Not a whole lot to tell , just been messing with doing sausage with the Anova . 
This was a Len Poli recipe . I ground 2 1/2 pound chuck and 2 1/2 pounds of pork butt . Followed his recipe for the most part . Cooked start to finish in the Sous Vide . 80 mm high barrier casings . 140 degrees for 6 hours . Cooled with a bag of ice . I used to just shower with water , but find on the lunch meat type of sausage cooked SV the faster cool down with the ice makes a real nice finish . SS I still shower with cold water . 
Just been some talk about doing sausage this way . So just putting it out there . 
One length of the water proof casings held 5 lbs with some to spare . I use zip ties and the tool to pull them tight . No bag needed , no leaks .



















That's it .


----------



## retfr8flyr (Dec 2, 2018)

I love Cotto, could I get the complete recipe from you?


----------



## chopsaw (Dec 2, 2018)

retfr8flyr said:


> I love Cotto, could I get the complete recipe from you?

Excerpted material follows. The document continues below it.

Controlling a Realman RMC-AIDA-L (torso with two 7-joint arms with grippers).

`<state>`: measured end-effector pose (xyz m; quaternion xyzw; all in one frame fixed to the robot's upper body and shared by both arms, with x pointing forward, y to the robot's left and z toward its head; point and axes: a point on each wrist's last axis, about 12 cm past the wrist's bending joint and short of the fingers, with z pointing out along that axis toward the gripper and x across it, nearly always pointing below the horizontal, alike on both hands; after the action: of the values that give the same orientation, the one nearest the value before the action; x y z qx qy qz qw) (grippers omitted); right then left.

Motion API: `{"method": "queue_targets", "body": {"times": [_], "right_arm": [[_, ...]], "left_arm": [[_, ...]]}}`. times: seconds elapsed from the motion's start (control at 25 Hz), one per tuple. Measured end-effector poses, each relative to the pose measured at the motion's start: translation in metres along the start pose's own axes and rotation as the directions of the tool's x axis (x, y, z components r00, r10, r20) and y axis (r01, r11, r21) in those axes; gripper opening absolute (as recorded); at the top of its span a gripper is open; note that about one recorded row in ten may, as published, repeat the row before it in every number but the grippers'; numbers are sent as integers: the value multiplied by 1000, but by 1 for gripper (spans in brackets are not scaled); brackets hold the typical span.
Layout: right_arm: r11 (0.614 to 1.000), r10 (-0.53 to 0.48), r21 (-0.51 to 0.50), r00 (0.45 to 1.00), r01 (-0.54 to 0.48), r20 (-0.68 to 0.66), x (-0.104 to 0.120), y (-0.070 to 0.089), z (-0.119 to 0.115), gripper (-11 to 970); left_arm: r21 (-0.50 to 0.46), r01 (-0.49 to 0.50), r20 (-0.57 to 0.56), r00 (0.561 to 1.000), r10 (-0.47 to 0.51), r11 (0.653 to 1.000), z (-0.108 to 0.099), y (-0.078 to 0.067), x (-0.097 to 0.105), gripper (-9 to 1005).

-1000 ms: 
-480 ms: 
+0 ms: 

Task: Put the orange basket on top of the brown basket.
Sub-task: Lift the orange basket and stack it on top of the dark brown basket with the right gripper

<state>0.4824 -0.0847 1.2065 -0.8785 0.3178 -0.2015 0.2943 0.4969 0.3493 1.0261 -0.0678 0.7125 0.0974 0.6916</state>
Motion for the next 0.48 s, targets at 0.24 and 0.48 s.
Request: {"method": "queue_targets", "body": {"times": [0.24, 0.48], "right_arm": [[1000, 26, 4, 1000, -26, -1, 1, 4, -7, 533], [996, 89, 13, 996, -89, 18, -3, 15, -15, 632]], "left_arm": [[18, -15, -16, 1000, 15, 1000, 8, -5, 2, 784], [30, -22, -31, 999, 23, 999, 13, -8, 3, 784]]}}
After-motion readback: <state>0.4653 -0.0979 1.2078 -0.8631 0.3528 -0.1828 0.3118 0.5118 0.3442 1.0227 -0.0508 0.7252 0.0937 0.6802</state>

It on Len Poli's web site . Go to his site look under luncheon meats poached or steamed . It's the american style cotto .


----------



## daveomak (Dec 2, 2018)

retfr8flyr said:


> I love Cotto, could I get the complete recipe from you?



Please do not publish his recipes...  They are copyright protected and he may close his site...


----------



## crazymoon (Dec 2, 2018)

CS, That is some fine looking sausage, you guys are getting me close to purchasing a sous vide gizmo!  LIKE


----------



## tropics (Dec 2, 2018)

Rich That looks great nice job. LIKES
Richie


----------



## motocrash (Dec 2, 2018)

Good lookin' stuff chop.Is SV provolone next? 
It sure would go good with the beautiful salami.


----------



## HalfSmoked (Dec 2, 2018)

Great looking salami love cotto. Not sold on this SV thing yet though.

Warren


----------